> [What is needed]: Could you write out every record below exactly, leaving out any pictures?

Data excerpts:
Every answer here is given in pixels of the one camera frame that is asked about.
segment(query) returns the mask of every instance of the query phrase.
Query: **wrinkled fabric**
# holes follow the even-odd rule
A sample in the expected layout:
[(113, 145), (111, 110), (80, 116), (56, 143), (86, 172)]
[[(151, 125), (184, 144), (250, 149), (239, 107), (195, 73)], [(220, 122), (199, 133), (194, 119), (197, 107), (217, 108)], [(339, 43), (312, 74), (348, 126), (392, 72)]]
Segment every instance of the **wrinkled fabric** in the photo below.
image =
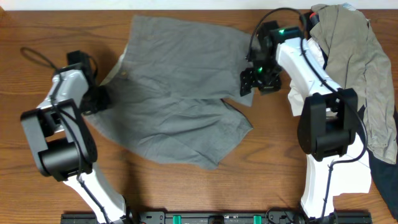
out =
[(229, 27), (136, 16), (126, 50), (103, 83), (111, 108), (87, 120), (146, 159), (215, 169), (252, 130), (221, 100), (251, 106), (253, 94), (239, 95), (249, 39)]
[(394, 87), (391, 62), (362, 12), (344, 6), (316, 5), (320, 22), (312, 38), (328, 56), (327, 74), (342, 88), (354, 88), (358, 109), (365, 106), (368, 148), (374, 156), (396, 163), (397, 130), (394, 125)]

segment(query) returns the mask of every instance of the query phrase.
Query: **robotic arm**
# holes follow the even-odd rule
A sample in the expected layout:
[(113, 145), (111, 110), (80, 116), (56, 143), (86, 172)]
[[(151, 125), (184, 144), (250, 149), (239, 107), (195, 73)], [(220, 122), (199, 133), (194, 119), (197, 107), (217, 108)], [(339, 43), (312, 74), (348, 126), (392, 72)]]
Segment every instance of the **robotic arm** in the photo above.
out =
[[(36, 109), (21, 116), (21, 123), (40, 173), (53, 176), (80, 194), (95, 212), (95, 217), (91, 219), (98, 223), (323, 223), (319, 218), (324, 205), (328, 166), (332, 161), (352, 159), (361, 153), (363, 145), (356, 134), (358, 124), (352, 111), (322, 86), (304, 60), (300, 51), (302, 34), (298, 28), (279, 29), (275, 22), (271, 23), (271, 29), (269, 24), (264, 24), (260, 29), (258, 38), (261, 50), (252, 52), (251, 61), (254, 66), (241, 74), (241, 94), (247, 94), (256, 85), (263, 92), (279, 89), (280, 80), (277, 75), (282, 68), (299, 87), (305, 99), (297, 130), (300, 146), (307, 154), (307, 178), (301, 199), (304, 215), (291, 211), (222, 215), (152, 212), (133, 215), (123, 196), (109, 185), (99, 170), (94, 140), (81, 117), (81, 113), (91, 114), (105, 110), (110, 103), (104, 87), (95, 85), (89, 57), (82, 52), (68, 54), (68, 66), (56, 72), (53, 87), (46, 99)], [(304, 41), (304, 49), (321, 77), (338, 90), (346, 101), (356, 105), (356, 93), (352, 89), (341, 90), (307, 50), (307, 41)], [(327, 117), (327, 111), (335, 112), (336, 115)], [(60, 131), (65, 131), (65, 138), (46, 141), (47, 137)], [(356, 162), (336, 166), (330, 193), (326, 198), (325, 214), (328, 220), (337, 219), (333, 214), (333, 196), (342, 193), (366, 193), (370, 184), (367, 153)], [(345, 223), (357, 223), (358, 220), (361, 223), (371, 223), (369, 214), (338, 216), (339, 220), (346, 219)]]

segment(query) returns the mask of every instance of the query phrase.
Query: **gray cloth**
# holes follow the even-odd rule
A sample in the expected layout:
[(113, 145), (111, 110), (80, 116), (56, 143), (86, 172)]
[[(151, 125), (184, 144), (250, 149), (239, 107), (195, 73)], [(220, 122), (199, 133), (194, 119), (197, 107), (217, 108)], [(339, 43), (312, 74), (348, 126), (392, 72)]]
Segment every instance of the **gray cloth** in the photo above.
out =
[(358, 109), (363, 105), (368, 148), (374, 156), (396, 163), (394, 87), (391, 63), (362, 12), (344, 6), (316, 5), (320, 22), (311, 30), (328, 56), (326, 72), (343, 88), (354, 88)]
[(105, 80), (112, 106), (87, 117), (146, 159), (215, 169), (252, 130), (221, 98), (240, 97), (250, 35), (229, 27), (136, 16), (127, 49)]

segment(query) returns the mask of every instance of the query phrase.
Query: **pile of cloth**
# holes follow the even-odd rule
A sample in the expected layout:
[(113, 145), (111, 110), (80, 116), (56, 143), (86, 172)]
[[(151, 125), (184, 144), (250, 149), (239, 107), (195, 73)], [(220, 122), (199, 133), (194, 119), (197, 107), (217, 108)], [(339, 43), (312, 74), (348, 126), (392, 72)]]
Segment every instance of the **pile of cloth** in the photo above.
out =
[[(358, 94), (373, 181), (398, 219), (390, 60), (371, 21), (350, 5), (316, 5), (312, 11), (320, 22), (310, 31), (311, 50), (335, 82)], [(222, 100), (252, 104), (253, 93), (239, 94), (249, 39), (230, 27), (136, 16), (123, 55), (102, 82), (113, 104), (86, 118), (102, 135), (146, 159), (215, 169), (252, 130), (246, 117)], [(300, 115), (302, 98), (294, 83), (290, 86), (293, 114)]]

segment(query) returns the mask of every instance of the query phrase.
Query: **wood grain surface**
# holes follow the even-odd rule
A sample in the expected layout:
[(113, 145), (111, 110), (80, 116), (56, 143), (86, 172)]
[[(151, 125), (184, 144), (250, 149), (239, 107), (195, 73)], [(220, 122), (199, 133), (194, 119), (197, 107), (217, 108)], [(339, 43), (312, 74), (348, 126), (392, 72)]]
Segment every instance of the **wood grain surface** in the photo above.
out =
[[(32, 47), (66, 65), (66, 53), (82, 50), (99, 63), (98, 81), (126, 46), (133, 15), (167, 16), (208, 22), (251, 32), (267, 11), (36, 11), (5, 12), (0, 17), (0, 222), (59, 223), (65, 212), (90, 212), (65, 184), (42, 177), (27, 145), (19, 116), (35, 108), (50, 90), (53, 71), (23, 59), (22, 46)], [(398, 13), (364, 11), (391, 59), (398, 87)], [(278, 13), (282, 26), (298, 24), (297, 16)], [(306, 160), (299, 147), (287, 100), (289, 77), (281, 91), (254, 96), (253, 107), (233, 103), (252, 122), (242, 143), (217, 170), (191, 165), (156, 164), (105, 139), (90, 127), (99, 166), (116, 190), (138, 210), (266, 211), (297, 208), (305, 184)], [(395, 223), (374, 184), (368, 194), (334, 199), (338, 210), (369, 210), (374, 223)]]

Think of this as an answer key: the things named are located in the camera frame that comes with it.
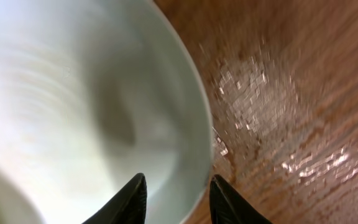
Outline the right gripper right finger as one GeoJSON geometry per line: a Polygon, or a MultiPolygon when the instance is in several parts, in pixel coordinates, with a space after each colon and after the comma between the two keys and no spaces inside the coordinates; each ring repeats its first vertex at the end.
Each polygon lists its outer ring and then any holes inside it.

> [Solution to this problem]:
Every answer here is given in pixels of the one camera frame that is asked about.
segment(query) returns the mask of every instance of the query phrase.
Query: **wrinkled fabric**
# holes follow the even-odd rule
A sample in the expected layout:
[(113, 145), (111, 110), (80, 116), (56, 143), (86, 172)]
[[(151, 125), (184, 144), (250, 149), (239, 107), (195, 73)], [(220, 122), (199, 133), (194, 119), (197, 107), (217, 108)], [(339, 43), (312, 74), (348, 126), (392, 72)]]
Segment every instance of the **wrinkled fabric** in the photo below.
image =
out =
[(229, 27), (136, 16), (126, 50), (103, 83), (111, 108), (87, 120), (146, 159), (215, 169), (252, 130), (221, 100), (251, 106), (253, 94), (239, 95), (249, 39)]
[(394, 87), (391, 62), (362, 12), (344, 6), (316, 5), (320, 22), (312, 38), (328, 56), (327, 74), (342, 88), (354, 88), (358, 109), (365, 106), (368, 148), (374, 156), (396, 163), (397, 130), (394, 125)]

segment(query) returns the mask of every instance of the query phrase.
Query: **robotic arm**
# holes follow the even-odd rule
A sample in the expected layout:
[(113, 145), (111, 110), (80, 116), (56, 143), (86, 172)]
[[(151, 125), (184, 144), (250, 149), (239, 107), (195, 73)], [(220, 122), (199, 133), (194, 119), (197, 107), (217, 108)], [(339, 43), (312, 74), (348, 126), (392, 72)]]
Segment every instance of the **robotic arm** in the photo above.
out =
[[(36, 109), (21, 116), (21, 123), (40, 173), (53, 176), (80, 194), (95, 212), (95, 217), (91, 219), (98, 223), (323, 223), (319, 218), (324, 205), (328, 166), (332, 161), (352, 159), (361, 153), (363, 145), (356, 134), (358, 124), (352, 111), (322, 86), (304, 60), (300, 51), (302, 34), (298, 28), (279, 29), (275, 22), (271, 23), (271, 29), (269, 24), (264, 24), (260, 29), (258, 38), (261, 50), (252, 52), (251, 61), (254, 66), (241, 74), (241, 94), (247, 94), (256, 85), (263, 92), (279, 89), (280, 80), (277, 75), (282, 68), (299, 87), (305, 99), (297, 130), (300, 146), (307, 154), (307, 178), (301, 199), (304, 215), (291, 211), (222, 215), (152, 212), (133, 215), (123, 196), (109, 185), (99, 170), (94, 140), (81, 117), (81, 113), (91, 114), (105, 110), (110, 103), (104, 87), (95, 85), (89, 57), (82, 52), (68, 54), (68, 66), (56, 72), (53, 87), (46, 99)], [(304, 41), (304, 49), (321, 77), (338, 90), (346, 101), (356, 105), (356, 93), (352, 89), (341, 90), (307, 50), (307, 41)], [(327, 117), (327, 111), (335, 112), (336, 115)], [(60, 131), (65, 131), (65, 138), (46, 141), (47, 137)], [(356, 162), (336, 166), (330, 193), (326, 198), (325, 214), (328, 220), (337, 219), (333, 214), (333, 196), (342, 193), (366, 193), (370, 184), (367, 153)], [(345, 223), (357, 223), (358, 220), (361, 223), (371, 223), (369, 214), (338, 216), (339, 220), (346, 219)]]

segment(query) returns the mask of every instance of the query phrase.
Query: **gray cloth**
# holes follow the even-odd rule
A sample in the expected layout:
[(113, 145), (111, 110), (80, 116), (56, 143), (86, 172)]
[[(151, 125), (184, 144), (250, 149), (239, 107), (195, 73)], [(220, 122), (199, 133), (194, 119), (197, 107), (217, 108)], [(339, 43), (312, 74), (348, 126), (392, 72)]]
Segment every instance of the **gray cloth** in the photo above.
out =
[(358, 109), (363, 105), (368, 148), (374, 156), (396, 163), (394, 87), (391, 63), (362, 12), (344, 6), (316, 5), (320, 22), (311, 30), (328, 56), (326, 72), (343, 88), (354, 88)]
[(105, 80), (112, 106), (87, 117), (146, 159), (215, 169), (252, 130), (221, 98), (240, 97), (250, 35), (229, 27), (136, 16), (127, 49)]

segment(query) returns the mask of every instance of the query phrase.
Query: **pile of cloth**
# holes follow the even-odd rule
A sample in the expected layout:
[(113, 145), (111, 110), (80, 116), (56, 143), (86, 172)]
[[(151, 125), (184, 144), (250, 149), (239, 107), (195, 73)], [(220, 122), (199, 133), (194, 119), (197, 107), (217, 108)], [(339, 43), (312, 74), (348, 126), (392, 72)]]
Segment every instance of the **pile of cloth** in the photo above.
out =
[[(358, 94), (373, 181), (398, 219), (390, 60), (371, 21), (350, 5), (316, 5), (312, 11), (320, 22), (310, 31), (311, 50), (335, 82)], [(222, 100), (252, 104), (253, 93), (239, 94), (249, 39), (230, 27), (136, 16), (123, 55), (102, 82), (113, 104), (86, 118), (102, 135), (146, 159), (215, 169), (252, 130), (246, 117)], [(300, 115), (302, 98), (294, 83), (290, 86), (293, 114)]]

segment(query) returns the mask of every instance of the query phrase.
Query: **wood grain surface**
# holes follow the even-odd rule
A sample in the expected layout:
[(113, 145), (111, 110), (80, 116), (56, 143), (86, 172)]
[[(151, 125), (184, 144), (250, 149), (239, 107), (195, 73)], [(220, 122), (199, 133), (194, 119), (197, 107), (217, 108)], [(339, 43), (312, 74), (348, 126), (392, 72)]]
Segment every instance of the **wood grain surface** in the photo above.
out =
[[(32, 47), (66, 65), (66, 53), (82, 50), (99, 63), (98, 81), (126, 46), (133, 15), (167, 16), (208, 22), (251, 32), (267, 11), (36, 11), (5, 12), (0, 17), (0, 222), (59, 223), (65, 212), (90, 212), (65, 184), (42, 177), (27, 145), (19, 116), (35, 108), (50, 90), (53, 71), (23, 59), (22, 46)], [(398, 13), (364, 11), (391, 59), (398, 87)], [(278, 13), (282, 26), (298, 24), (297, 16)], [(306, 160), (299, 147), (287, 100), (289, 77), (281, 91), (254, 96), (253, 107), (233, 103), (252, 122), (242, 143), (217, 170), (191, 165), (156, 164), (105, 139), (90, 127), (99, 166), (116, 190), (138, 210), (266, 211), (297, 208), (305, 184)], [(395, 223), (374, 184), (368, 194), (334, 199), (338, 210), (369, 210), (374, 223)]]

Think of this as an answer key: the things named are located in the camera frame that comes with it.
Outline the right gripper right finger as one GeoJSON geometry per line: a Polygon, or a MultiPolygon when the instance is in several parts, in pixel coordinates, with a space after each colon and after the comma between the two keys and no spaces inside the coordinates; each ring repeats its first vertex at the end.
Each polygon lists its outer ring and then any holes inside it.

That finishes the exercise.